Inequality of the sexes
Despite women outnumbering men in the world's population as a whole, and especially among elderly people, only 190 of the 964 chosen celebs (19.7%) are female, although this is up slightly from 18.6% last year.

Follow the leader

Partly thanks to the efforts of the aforementioned Murld Leaders team, the present or former Kings/Queens/Presidents/Prime Ministers/tinpot dictators of a record number of countries have been selected this year, including some less obvious ones such as Algeria, Chad, Chechnya, Kosovo, Guinea and Tonga.

Sporting chancers
Although only marginally more sportspeople have been chosen than in 2005, the balance of them has shifted noticeably in favour of less energetic "sports". From the world of snooker, we have Alex Higgins, Paul Hunter, Ronnie O'Sullivan, Ray Reardon and John Spencer, and they are joined by darts players Andy Fordham, Bobby George, Phil Taylor and Jocky Wilson.  There's also been a resurgence in interest in chess grandmasters: David Bronstein, Bobby Fischer, Garry Kasparov and Vasily Smyslov are all tipped to be checkmated by the Grim Reaper this year.

Riding on their coat tails

Once again this year, there's a fair amount of interest in people who are only really known as a spouse, partner or other relative of a famous person, rather than in their own right.  Into this category fall, among others, 4 former US First Ladies (Betty Ford, Rosalynn Carter, Nancy Reagan and Barbara Bush), Princess Caroline of Monaco's hubby Prince Ernst August, Sebastian Coe's dad Peter, the Pope's brother Georg, Al Capone's son Albert jnr, and a couple of murderers' accomplices: Fred West's widow Rose and Ian Huntley's ex-girlfriend Maxine Carr.

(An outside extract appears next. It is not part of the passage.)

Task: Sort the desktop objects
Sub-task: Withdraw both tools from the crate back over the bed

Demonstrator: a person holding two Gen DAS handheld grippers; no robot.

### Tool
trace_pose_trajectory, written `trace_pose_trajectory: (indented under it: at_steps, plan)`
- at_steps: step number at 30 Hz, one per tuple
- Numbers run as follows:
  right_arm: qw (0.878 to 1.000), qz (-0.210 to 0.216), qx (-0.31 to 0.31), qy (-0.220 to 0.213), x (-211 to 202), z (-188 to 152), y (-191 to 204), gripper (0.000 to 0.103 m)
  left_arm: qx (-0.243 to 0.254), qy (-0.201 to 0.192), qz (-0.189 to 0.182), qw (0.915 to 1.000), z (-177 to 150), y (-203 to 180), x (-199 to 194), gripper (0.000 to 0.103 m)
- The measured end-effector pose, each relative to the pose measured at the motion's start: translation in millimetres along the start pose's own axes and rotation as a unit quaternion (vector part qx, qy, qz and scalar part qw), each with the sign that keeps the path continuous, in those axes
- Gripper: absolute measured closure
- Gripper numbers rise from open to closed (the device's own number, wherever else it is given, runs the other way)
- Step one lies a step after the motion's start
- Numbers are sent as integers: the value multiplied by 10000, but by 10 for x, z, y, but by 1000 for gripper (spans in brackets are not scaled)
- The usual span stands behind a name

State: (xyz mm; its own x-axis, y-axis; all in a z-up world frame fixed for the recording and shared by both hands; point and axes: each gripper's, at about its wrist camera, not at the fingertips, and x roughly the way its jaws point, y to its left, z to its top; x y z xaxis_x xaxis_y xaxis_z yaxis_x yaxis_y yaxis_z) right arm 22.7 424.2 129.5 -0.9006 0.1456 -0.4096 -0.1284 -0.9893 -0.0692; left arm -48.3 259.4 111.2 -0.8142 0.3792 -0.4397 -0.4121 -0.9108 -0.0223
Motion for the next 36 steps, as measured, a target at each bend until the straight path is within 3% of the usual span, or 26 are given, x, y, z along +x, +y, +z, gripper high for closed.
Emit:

The long and the short of it

This year's celebs range in height from 7'7" Manute Bol down to 2'8" Verne Troyer, the latter even having to look up to Kenny Baker, Gary Coleman and Meinhardt Raabe.  When it comes to length of names, 5 letters are enough for Don Ho, but Cardinal Adolfo Antonio Suarez Rivera, with 33 letters, must get rather sick of introducing himself to people.

Wishful thinking

Some of the DDP2006 choices seem to have been motivated by competitors' hopes that the person in question will die, rather than any good reason why they might.  It's hard to see why irritating but apparently young and healthy celebs like Kerry Katona, Nicole Richie, Timmy Mallett or Paul Scholes have been picked unless the DDPers responsible are hoping their team acts as some kind of voodoo doll...

And finally...

You could make a full (if somewhat odd) meal out of some of our chosen celebrities' surnames: Marc Almond, Orson Bean, Don Chipp, Willis Lamb, Meat Loaf, Anne Rice, Darryl Strawberry, and, if you're from Korea, Snoop Dogg.